_What you will do_
Gather all lines with "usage" from the records.

_Dataset records_

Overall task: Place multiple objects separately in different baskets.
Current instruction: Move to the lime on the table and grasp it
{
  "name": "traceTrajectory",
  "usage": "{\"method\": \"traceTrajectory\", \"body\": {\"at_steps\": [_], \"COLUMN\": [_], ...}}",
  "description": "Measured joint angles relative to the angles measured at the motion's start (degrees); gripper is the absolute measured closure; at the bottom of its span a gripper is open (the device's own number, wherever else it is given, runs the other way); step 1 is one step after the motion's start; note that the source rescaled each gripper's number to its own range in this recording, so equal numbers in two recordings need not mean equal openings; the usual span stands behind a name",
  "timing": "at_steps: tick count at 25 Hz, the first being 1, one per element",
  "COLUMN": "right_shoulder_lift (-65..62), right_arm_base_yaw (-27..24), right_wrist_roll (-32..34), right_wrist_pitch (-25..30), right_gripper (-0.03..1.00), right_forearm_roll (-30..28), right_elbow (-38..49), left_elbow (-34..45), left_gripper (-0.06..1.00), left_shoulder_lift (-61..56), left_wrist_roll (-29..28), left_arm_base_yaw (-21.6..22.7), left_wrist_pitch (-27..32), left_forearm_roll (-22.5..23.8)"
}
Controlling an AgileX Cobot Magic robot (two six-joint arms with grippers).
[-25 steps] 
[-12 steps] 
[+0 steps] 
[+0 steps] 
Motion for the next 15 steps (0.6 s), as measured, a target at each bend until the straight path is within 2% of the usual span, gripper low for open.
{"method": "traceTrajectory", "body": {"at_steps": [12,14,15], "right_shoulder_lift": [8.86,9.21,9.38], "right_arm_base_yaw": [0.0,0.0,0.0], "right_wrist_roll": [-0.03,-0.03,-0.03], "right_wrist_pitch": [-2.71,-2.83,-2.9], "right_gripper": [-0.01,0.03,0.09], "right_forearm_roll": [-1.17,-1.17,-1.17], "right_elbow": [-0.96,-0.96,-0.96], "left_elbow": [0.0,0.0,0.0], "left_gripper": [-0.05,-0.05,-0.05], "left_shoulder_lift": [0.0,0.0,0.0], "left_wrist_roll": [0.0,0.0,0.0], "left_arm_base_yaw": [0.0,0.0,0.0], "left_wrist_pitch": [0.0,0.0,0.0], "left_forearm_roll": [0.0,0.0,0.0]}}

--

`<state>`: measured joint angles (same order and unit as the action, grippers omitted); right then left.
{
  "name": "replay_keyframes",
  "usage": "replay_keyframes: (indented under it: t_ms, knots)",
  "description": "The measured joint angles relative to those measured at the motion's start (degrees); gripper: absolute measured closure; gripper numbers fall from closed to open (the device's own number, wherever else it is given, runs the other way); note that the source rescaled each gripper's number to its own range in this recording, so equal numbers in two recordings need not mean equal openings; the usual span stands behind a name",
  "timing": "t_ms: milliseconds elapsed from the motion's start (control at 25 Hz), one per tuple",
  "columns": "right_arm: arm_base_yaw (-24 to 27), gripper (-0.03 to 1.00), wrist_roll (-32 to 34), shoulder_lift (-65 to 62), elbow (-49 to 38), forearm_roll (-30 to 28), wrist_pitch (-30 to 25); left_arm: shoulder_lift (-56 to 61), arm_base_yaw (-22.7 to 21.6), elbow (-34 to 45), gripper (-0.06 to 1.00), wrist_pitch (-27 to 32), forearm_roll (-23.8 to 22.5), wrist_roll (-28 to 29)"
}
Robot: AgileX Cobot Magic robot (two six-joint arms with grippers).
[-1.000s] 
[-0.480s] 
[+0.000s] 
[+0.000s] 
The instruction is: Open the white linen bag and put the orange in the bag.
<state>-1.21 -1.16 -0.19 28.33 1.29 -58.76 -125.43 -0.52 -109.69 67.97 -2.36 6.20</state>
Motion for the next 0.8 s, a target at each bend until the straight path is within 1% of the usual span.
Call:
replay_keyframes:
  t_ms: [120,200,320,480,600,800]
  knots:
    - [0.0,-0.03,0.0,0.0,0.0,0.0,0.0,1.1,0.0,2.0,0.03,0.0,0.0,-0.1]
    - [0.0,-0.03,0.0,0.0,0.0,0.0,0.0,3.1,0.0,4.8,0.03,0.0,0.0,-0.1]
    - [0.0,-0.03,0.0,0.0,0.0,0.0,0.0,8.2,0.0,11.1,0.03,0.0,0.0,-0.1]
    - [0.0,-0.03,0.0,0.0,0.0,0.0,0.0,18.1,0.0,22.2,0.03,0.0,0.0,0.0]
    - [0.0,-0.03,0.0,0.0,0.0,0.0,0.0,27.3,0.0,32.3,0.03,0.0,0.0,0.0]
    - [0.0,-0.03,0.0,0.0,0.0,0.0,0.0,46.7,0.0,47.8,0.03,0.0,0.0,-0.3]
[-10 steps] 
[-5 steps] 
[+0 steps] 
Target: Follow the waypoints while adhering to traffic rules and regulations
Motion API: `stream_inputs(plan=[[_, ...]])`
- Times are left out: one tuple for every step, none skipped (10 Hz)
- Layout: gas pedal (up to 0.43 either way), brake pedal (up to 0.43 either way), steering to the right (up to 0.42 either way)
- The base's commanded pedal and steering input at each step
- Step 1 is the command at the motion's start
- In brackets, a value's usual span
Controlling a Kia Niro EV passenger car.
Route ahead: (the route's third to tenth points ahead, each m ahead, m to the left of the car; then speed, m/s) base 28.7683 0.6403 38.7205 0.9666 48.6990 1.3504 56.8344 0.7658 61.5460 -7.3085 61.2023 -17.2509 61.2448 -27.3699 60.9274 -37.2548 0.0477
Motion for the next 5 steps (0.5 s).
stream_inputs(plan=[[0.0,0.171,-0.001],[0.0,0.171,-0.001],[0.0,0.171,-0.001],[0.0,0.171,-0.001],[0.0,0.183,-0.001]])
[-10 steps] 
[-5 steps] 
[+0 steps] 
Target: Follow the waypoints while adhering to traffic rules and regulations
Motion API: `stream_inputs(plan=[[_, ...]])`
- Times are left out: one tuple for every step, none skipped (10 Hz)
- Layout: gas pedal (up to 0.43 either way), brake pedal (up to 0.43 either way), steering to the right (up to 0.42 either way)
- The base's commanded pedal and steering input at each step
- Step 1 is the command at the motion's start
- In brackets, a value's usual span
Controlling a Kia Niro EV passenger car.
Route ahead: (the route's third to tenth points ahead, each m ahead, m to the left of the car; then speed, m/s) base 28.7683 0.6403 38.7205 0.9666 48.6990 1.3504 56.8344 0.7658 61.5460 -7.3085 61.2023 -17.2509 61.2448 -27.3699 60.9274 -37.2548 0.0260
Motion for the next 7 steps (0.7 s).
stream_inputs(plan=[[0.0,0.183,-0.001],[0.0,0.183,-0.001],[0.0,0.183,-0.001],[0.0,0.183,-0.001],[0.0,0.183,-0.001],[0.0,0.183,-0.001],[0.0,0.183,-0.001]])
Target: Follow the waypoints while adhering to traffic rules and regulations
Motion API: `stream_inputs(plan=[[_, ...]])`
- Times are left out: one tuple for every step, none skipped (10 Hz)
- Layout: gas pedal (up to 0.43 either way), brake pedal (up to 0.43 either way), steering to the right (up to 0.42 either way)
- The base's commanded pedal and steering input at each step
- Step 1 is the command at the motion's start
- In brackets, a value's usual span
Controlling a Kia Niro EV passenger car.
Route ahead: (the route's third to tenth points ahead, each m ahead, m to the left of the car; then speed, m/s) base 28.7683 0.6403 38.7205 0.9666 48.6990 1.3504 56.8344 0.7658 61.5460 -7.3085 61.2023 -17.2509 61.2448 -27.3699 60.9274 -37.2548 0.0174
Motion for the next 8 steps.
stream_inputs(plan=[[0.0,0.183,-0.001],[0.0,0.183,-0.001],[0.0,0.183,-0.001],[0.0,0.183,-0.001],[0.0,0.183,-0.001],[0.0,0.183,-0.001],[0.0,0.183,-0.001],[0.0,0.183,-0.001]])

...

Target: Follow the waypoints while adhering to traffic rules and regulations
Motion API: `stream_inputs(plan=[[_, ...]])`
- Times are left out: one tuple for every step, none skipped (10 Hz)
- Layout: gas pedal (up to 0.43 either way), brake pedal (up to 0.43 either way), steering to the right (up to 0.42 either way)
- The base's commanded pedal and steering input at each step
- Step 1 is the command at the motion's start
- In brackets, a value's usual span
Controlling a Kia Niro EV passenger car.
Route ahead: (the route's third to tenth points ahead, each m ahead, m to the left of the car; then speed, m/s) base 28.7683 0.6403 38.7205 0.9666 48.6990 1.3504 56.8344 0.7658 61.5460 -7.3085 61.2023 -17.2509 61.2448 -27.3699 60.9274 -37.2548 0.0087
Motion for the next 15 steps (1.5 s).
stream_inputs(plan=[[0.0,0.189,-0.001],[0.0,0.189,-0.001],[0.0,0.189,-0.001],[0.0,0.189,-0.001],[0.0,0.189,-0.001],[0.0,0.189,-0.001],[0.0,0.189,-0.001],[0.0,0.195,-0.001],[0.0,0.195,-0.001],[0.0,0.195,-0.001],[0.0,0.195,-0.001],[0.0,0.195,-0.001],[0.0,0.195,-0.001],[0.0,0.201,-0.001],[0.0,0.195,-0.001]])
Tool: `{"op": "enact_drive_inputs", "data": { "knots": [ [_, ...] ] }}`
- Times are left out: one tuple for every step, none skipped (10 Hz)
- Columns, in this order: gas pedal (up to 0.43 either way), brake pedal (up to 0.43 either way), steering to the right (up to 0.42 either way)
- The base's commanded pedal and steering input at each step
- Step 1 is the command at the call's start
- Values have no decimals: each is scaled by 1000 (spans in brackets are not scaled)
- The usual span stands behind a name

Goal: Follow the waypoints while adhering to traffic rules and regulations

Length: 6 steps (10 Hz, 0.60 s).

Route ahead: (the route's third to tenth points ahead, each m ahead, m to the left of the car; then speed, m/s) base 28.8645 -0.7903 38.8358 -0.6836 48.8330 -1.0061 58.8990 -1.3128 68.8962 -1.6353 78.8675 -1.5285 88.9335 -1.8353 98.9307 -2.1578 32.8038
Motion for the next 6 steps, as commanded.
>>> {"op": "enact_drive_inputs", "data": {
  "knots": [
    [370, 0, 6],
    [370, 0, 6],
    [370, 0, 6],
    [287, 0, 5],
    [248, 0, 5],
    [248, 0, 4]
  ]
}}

_Result_
  "usage": "{\"method\": \"traceTrajectory\", \"body\": {\"at_steps\": [_], \"COLUMN\": [_], ...}}",
  "usage": "replay_keyframes: (indented under it: t_ms, knots)",

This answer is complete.